=== To do ===
In the listing below, report how many lines include the string "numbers", giving only that number.

───── Provided material ─────

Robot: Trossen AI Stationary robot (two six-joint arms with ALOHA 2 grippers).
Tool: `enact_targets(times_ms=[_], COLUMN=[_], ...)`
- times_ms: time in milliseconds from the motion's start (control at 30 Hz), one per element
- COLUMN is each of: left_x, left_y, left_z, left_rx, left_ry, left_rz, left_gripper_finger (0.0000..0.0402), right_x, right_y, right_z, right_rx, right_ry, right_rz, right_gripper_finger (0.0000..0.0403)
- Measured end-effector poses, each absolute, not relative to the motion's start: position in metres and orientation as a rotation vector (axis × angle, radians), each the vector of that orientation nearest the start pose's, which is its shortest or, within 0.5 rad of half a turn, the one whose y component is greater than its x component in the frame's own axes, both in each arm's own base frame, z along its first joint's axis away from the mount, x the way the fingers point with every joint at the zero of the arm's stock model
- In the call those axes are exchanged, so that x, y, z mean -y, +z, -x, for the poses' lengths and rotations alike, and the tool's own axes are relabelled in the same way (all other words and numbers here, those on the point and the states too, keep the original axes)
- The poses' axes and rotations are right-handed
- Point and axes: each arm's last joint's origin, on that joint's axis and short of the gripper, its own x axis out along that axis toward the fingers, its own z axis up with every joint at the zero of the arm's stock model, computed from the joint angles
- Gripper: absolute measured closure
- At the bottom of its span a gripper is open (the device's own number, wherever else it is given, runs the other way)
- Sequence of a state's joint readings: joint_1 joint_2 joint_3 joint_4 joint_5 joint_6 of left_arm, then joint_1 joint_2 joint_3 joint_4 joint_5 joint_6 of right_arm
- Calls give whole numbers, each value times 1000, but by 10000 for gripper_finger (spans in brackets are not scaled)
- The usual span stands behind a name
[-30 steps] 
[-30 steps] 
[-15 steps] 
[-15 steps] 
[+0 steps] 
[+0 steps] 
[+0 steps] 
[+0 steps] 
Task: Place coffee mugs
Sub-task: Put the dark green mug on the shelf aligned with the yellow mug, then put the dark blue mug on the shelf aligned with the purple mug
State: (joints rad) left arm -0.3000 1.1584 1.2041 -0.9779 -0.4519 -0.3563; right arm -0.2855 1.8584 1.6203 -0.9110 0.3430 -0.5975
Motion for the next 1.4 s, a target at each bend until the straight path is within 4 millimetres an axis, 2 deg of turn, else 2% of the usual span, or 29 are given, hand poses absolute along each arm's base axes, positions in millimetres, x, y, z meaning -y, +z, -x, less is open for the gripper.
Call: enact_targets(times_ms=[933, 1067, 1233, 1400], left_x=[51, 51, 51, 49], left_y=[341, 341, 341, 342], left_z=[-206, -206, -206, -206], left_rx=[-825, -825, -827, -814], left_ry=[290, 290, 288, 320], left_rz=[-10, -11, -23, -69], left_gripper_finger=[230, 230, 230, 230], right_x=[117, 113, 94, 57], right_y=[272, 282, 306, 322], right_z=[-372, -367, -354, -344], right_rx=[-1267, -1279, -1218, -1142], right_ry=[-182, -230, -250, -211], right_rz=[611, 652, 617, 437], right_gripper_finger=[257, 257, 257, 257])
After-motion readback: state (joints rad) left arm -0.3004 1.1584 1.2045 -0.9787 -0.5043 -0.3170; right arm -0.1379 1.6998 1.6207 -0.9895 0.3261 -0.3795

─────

=== Solved problem ===
2